Probenecid, too, works as a preventive by reducing the uric acid that occurs in excessive amounts in the blood. While no cure exists for gout, and people who get it suffer with it most of their lives, the use of probenecid can help prevent attacks. This medication, Drugs.com states, can cause nonserious common side effects such as dizziness, loss of hair and appetite, flushing, nausea, and vomiting.

Colchicine

Colchicine works both as a medicine to prevent gout attacks and to end them during an attack.
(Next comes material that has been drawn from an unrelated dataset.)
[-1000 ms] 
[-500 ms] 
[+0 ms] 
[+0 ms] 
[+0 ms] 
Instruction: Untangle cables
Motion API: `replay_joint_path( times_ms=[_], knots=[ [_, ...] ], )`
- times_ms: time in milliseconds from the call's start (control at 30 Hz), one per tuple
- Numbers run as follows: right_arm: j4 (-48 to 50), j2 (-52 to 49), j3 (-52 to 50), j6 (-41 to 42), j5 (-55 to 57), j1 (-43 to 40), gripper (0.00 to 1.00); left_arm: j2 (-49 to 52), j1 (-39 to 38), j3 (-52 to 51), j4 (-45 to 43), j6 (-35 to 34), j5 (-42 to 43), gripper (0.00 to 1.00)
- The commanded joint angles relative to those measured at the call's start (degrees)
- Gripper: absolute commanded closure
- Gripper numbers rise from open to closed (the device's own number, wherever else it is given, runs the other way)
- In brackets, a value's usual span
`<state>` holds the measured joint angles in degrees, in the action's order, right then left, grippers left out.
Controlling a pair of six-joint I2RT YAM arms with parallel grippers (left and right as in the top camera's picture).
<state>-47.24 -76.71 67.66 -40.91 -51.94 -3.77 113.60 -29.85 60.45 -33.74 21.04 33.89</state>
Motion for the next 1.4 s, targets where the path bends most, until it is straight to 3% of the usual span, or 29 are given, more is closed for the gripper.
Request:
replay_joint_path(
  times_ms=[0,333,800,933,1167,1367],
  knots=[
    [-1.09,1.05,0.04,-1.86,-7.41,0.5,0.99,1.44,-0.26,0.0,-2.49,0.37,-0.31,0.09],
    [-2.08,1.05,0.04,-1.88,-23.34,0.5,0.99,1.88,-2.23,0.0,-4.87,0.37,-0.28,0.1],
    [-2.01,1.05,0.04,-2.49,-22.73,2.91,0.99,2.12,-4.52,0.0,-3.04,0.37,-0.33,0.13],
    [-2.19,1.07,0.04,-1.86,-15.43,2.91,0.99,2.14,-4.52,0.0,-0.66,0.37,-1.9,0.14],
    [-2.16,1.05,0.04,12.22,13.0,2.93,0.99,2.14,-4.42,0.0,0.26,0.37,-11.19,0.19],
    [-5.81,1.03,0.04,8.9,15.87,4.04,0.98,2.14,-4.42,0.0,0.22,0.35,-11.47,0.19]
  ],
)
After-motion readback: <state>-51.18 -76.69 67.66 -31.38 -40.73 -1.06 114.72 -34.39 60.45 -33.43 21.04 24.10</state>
When the gout sufferer takes colchicine in small doses regularly, it can help prevent the attacks. When a gout attack occurs, the person can take significantly more of the drug to help it end. This medication, MayoClinic.com reports, can cause some serious common side effects, primarily pain in the stomach, vomiting, nausea and diarrhea. A doctor needs to know about these side effects to potentially provide medical aid.

NSAIDs

Nonsteroidal anti-inflammatory drugs work to help treat the symptoms of gout as well as other forms of arthritis. Over-the-counter NSAIDs such as naproxen sodium and prescription-level medications such as indomethacin can reduce the pain and swelling of a gout attack. While no serious side effects of indomethacin occur commonly, the nonserious common side effect of headaches may occur.